To the Senate and House of Representatives of the United States:—
In compliance with the request of the House of Representatives, expressed in their resolution of the 5th instant, I proceed to give such information as is possessed, of the effect of gun-boats in the protection and defence of harbors, of the numbers thought necessary, and of the proposed distribution of them among the ports and harbors of the United States.
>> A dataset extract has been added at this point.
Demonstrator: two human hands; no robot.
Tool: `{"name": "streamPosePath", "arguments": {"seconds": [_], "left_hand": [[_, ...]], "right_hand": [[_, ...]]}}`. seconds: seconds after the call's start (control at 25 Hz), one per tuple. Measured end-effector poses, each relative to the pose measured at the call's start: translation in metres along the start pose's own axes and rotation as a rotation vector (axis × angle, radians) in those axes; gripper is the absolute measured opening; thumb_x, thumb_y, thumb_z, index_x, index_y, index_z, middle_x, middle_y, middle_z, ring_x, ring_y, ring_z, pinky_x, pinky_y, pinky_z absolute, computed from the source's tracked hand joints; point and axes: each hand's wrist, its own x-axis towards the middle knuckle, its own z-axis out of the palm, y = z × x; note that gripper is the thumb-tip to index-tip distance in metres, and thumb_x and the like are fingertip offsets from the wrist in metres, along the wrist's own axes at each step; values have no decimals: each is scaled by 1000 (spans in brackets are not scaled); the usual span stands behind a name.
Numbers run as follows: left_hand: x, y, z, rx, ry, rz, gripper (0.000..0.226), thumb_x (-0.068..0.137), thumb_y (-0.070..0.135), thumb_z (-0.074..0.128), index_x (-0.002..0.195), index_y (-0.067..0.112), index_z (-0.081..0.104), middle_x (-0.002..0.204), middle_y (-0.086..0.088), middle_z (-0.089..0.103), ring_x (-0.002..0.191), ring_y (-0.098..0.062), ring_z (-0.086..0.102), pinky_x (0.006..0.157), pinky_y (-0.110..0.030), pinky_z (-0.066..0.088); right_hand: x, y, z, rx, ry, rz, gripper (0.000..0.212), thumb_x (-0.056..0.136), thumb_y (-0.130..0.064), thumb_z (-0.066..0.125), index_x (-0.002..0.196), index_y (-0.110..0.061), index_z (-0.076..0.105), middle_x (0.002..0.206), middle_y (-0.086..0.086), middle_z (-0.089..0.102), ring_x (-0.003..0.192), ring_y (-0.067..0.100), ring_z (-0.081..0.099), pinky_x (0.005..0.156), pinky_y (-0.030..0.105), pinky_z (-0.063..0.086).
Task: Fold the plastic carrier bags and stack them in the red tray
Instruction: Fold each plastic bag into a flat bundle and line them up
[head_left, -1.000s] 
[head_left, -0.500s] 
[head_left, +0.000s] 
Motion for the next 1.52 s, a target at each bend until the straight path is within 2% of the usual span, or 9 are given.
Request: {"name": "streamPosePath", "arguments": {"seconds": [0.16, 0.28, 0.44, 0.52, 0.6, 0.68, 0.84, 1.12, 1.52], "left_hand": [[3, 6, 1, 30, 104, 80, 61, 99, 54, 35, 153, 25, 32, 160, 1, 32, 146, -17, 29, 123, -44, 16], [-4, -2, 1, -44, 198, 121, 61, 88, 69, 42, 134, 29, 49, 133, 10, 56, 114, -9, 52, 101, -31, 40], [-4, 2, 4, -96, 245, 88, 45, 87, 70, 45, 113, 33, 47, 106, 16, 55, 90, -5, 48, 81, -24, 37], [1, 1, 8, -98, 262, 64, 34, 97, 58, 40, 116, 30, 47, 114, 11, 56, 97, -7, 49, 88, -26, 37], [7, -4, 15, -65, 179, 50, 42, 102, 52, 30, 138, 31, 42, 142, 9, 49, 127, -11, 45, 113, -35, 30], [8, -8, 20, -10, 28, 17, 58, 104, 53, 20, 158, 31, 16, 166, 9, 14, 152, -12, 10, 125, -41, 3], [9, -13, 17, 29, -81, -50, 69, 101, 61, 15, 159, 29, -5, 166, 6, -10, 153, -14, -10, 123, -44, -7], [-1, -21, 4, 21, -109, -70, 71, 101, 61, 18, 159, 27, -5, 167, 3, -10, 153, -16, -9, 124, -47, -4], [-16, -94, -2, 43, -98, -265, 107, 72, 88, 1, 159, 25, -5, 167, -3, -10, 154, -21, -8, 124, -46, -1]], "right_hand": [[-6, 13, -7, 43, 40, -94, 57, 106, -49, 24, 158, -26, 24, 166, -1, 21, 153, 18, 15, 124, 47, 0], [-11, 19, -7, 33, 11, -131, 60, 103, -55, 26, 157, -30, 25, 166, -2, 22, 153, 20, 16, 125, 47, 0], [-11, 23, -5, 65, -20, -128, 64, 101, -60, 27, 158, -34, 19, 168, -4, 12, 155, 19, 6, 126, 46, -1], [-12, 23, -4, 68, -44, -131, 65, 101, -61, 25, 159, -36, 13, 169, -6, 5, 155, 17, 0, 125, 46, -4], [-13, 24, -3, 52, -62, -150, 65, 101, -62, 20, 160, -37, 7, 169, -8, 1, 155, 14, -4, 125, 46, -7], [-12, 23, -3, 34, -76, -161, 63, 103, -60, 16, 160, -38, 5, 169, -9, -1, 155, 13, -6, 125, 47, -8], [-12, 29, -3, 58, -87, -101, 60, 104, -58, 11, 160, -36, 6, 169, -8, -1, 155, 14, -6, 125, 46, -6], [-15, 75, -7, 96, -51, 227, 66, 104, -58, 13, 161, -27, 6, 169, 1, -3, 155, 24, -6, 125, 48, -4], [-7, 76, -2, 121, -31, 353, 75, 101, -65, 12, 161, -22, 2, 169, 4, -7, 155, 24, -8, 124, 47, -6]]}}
Under the present circumstances, and governed by the intentions of the legislature, as manifested by their annual appropriations of money for the purposes of defence, it has been concluded to combine—1st, land batteries, furnished with heavy cannon and mortars, and established on all the points around the place favorable for preventing vessels from lying before it; 2d, movable artillery which may be carried, as an occasion may require, to points unprovided with fixed batteries; 3d, floating batteries; and 4th, gun-boats, which may oppose an enemy at its entrance and co-operate with the batteries for his expulsion.
On this subject professional men were consulted as far as we had opportunity. General Wilkinson, and the late General Gates, gave their opinions in writing, in favor of the system, as will be seen by their letters now communicated. The higher officers of the navy gave the same opinions in separate conferences, as their presence at the seat of government offered occasions of consulting them, and no difference of judgment appeared on the subjects. Those of Commodore Barron and Captain Tingey, now here, are recently furnished in writing, and transmitted herewith to the legislature.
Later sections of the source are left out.